THE DATA:
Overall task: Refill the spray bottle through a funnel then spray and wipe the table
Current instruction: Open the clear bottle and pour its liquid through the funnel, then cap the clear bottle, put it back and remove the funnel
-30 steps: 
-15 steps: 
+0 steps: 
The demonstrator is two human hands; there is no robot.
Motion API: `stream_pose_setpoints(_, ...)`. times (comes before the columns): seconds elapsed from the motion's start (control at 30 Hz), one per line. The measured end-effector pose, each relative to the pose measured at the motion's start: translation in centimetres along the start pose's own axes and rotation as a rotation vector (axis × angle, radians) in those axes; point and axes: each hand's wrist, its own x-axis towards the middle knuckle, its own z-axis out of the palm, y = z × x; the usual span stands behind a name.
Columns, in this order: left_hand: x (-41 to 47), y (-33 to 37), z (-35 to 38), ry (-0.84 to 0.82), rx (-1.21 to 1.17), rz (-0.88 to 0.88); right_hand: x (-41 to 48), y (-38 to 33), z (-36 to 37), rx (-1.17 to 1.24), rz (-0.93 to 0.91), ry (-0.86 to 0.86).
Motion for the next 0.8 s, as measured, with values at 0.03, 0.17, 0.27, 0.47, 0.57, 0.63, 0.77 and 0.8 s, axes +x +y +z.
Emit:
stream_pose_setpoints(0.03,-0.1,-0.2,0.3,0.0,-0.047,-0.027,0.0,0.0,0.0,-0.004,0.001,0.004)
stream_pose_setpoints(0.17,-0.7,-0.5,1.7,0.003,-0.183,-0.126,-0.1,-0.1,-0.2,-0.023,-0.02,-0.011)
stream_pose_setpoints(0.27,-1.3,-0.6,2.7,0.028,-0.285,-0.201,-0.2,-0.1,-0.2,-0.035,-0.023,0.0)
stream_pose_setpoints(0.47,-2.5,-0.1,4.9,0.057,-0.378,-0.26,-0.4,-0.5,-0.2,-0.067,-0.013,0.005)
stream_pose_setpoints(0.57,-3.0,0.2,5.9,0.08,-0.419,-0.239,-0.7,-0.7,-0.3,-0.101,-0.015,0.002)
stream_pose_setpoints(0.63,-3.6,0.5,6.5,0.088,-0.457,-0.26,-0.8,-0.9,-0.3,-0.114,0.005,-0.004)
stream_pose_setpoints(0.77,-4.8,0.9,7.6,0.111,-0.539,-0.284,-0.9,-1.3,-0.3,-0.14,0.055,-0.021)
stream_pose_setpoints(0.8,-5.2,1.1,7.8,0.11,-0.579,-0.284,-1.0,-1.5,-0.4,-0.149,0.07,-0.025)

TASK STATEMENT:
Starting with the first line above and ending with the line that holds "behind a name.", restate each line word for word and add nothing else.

EXERCISE OUTPUT:
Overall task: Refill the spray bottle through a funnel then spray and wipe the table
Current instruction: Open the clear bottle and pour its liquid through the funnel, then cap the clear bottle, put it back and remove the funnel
-30 steps: 
-15 steps: 
+0 steps: 
The demonstrator is two human hands; there is no robot.
Motion API: `stream_pose_setpoints(_, ...)`. times (comes before the columns): seconds elapsed from the motion's start (control at 30 Hz), one per line. The measured end-effector pose, each relative to the pose measured at the motion's start: translation in centimetres along the start pose's own axes and rotation as a rotation vector (axis × angle, radians) in those axes; point and axes: each hand's wrist, its own x-axis towards the middle knuckle, its own z-axis out of the palm, y = z × x; the usual span stands behind a name.

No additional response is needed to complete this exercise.